> **What you are asked to do**
Check every line of the data and copy the ones where "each" appears.

==== Provided material

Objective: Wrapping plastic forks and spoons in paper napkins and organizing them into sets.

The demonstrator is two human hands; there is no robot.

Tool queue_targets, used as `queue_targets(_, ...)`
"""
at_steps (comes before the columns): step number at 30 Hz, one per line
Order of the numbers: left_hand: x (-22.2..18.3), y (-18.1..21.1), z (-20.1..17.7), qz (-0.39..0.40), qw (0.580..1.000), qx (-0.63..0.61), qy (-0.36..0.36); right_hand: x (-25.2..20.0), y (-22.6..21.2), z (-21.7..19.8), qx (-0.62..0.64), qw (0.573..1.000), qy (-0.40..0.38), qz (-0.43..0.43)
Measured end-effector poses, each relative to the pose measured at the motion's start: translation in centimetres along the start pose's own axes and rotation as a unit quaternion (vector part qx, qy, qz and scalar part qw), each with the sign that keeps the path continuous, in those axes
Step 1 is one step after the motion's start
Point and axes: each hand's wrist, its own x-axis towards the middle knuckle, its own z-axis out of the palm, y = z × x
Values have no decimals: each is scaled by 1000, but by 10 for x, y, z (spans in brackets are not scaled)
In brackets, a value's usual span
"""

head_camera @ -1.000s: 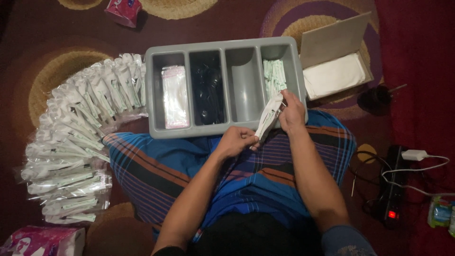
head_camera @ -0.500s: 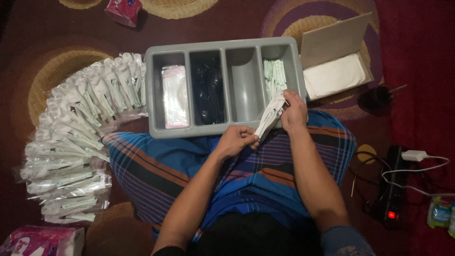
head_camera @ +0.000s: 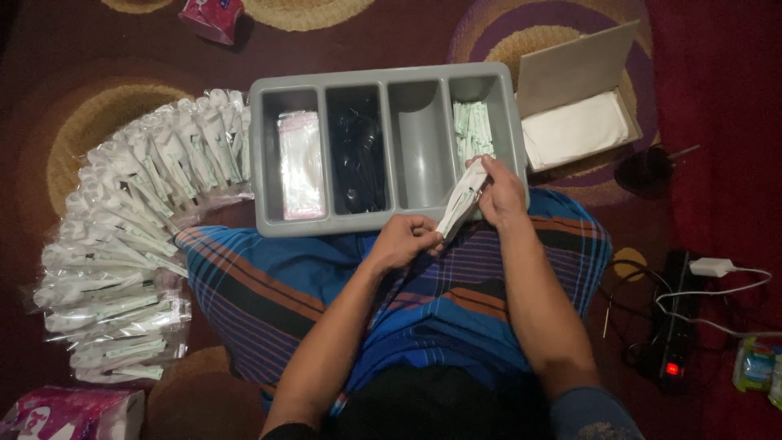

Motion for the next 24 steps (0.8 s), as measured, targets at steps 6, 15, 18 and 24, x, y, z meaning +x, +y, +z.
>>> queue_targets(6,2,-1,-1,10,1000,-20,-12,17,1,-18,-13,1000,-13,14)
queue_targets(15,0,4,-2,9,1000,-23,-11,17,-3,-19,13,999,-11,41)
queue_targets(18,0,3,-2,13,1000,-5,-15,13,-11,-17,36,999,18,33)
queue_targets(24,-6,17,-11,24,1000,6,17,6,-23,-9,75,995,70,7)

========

> **Answer area**
Measured end-effector poses, each relative to the pose measured at the motion's start: translation in centimetres along the start pose's own axes and rotation as a unit quaternion (vector part qx, qy, qz and scalar part qw), each with the sign that keeps the path continuous, in those axes
Point and axes: each hand's wrist, its own x-axis towards the middle knuckle, its own z-axis out of the palm, y = z × x
Values have no decimals: each is scaled by 1000, but by 10 for x, y, z (spans in brackets are not scaled)

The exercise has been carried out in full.